**TASK DESCRIPTION**
Lines from the records below that contain the word "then" are to be copied out.

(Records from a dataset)
* * * * * * *

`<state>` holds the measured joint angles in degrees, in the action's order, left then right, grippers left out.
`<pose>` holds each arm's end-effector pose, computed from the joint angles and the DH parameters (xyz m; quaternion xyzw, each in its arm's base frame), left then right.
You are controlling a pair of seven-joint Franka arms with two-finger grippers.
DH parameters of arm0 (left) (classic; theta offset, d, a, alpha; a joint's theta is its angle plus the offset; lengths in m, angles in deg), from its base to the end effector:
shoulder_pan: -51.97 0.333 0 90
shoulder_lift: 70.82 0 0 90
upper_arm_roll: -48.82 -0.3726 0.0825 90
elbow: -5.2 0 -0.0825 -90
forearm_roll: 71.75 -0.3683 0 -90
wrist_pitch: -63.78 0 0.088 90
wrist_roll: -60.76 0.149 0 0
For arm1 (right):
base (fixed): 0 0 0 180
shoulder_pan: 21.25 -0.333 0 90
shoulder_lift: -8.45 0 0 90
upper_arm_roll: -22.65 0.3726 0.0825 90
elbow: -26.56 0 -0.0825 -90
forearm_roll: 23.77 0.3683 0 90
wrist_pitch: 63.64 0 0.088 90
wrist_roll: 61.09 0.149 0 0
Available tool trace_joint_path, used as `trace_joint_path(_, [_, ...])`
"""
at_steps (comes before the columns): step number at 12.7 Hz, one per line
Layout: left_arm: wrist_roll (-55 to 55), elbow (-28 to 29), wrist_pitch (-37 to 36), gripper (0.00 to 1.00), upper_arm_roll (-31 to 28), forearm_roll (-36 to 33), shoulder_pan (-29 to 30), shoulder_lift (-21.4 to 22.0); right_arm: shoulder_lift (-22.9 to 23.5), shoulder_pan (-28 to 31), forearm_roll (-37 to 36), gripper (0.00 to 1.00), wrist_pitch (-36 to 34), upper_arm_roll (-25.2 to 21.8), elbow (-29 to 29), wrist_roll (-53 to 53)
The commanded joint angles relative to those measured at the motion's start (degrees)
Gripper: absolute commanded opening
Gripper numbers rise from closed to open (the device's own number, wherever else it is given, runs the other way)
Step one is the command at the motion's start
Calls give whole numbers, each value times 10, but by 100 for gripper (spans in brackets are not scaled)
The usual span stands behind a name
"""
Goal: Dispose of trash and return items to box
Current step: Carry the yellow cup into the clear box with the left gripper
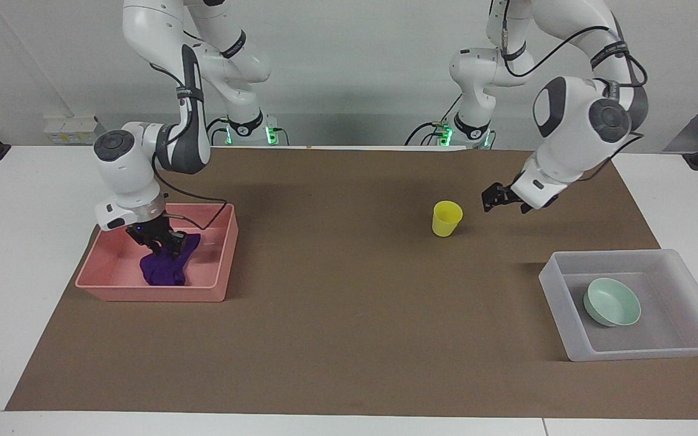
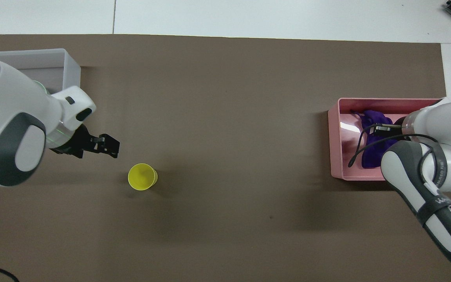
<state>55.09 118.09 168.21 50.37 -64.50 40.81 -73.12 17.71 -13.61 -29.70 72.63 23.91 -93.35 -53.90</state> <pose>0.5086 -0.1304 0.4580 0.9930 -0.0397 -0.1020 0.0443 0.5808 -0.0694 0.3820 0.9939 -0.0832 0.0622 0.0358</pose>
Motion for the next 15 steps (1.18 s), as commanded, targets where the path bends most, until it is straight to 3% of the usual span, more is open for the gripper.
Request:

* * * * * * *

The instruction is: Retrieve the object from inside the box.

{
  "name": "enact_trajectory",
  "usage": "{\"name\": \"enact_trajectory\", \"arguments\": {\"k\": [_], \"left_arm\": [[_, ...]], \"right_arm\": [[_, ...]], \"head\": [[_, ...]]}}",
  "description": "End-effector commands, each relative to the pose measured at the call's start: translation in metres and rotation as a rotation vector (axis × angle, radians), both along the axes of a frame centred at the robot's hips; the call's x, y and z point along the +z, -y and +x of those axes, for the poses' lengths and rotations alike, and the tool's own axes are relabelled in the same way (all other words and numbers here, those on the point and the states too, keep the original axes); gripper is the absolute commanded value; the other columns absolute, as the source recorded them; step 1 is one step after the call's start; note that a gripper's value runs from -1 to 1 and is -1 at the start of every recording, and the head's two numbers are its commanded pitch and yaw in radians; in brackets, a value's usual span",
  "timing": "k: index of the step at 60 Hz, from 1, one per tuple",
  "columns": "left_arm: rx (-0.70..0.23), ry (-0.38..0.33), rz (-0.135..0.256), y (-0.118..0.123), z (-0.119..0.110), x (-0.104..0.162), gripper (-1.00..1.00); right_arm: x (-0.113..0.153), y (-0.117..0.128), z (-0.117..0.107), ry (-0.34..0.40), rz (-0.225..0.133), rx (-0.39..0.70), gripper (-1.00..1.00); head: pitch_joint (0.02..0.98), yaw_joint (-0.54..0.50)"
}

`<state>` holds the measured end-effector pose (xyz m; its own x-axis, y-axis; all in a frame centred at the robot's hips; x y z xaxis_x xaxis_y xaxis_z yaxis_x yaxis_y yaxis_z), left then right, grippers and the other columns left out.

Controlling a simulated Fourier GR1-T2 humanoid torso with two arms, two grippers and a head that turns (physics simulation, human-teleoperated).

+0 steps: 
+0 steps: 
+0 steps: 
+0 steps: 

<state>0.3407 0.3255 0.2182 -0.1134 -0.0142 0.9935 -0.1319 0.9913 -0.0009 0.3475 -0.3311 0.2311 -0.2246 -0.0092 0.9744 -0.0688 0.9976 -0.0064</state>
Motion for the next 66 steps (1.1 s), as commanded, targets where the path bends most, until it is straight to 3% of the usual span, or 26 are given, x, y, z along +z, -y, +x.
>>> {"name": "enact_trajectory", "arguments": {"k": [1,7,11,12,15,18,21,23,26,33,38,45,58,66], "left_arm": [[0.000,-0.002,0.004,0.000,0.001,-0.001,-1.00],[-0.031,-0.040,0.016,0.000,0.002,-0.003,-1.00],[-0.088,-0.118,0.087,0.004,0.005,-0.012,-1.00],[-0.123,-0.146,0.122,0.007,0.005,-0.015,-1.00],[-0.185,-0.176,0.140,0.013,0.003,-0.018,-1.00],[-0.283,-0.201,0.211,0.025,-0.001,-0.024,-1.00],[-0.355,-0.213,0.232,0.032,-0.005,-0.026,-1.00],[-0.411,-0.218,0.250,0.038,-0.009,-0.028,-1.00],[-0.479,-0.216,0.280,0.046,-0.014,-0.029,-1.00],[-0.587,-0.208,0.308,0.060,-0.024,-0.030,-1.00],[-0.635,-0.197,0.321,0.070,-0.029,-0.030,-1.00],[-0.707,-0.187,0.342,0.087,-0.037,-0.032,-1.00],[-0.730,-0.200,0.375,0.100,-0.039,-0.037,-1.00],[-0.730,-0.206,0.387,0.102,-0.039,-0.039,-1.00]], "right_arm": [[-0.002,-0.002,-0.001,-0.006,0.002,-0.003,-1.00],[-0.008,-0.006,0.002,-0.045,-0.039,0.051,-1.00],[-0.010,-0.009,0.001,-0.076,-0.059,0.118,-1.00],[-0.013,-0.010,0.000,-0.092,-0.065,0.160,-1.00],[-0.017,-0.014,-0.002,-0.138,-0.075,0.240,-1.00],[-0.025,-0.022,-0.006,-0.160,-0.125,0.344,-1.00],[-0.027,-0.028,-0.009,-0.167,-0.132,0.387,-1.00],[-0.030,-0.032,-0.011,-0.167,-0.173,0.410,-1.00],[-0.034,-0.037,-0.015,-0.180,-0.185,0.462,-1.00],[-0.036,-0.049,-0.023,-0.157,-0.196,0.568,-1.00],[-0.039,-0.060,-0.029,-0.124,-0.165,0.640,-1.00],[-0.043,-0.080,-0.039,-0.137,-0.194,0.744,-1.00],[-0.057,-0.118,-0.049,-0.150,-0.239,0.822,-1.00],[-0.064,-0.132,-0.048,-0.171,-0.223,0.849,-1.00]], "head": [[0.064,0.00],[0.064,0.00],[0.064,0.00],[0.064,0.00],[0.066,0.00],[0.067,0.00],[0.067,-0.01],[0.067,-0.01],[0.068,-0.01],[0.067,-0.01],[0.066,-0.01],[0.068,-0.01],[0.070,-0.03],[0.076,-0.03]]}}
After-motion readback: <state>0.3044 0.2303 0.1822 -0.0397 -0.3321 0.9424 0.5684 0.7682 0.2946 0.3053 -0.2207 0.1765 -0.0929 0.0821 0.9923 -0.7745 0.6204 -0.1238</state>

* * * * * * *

**ANSWER BELOW**
`<state>` holds the measured joint angles in degrees, in the action's order, left then right, grippers left out.
`<pose>` holds each arm's end-effector pose, computed from the joint angles and the DH parameters (xyz m; quaternion xyzw, each in its arm's base frame), left then right.
`<state>` holds the measured end-effector pose (xyz m; its own x-axis, y-axis; all in a frame centred at the robot's hips; x y z xaxis_x xaxis_y xaxis_z yaxis_x yaxis_y yaxis_z), left then right, grippers and the other columns left out.

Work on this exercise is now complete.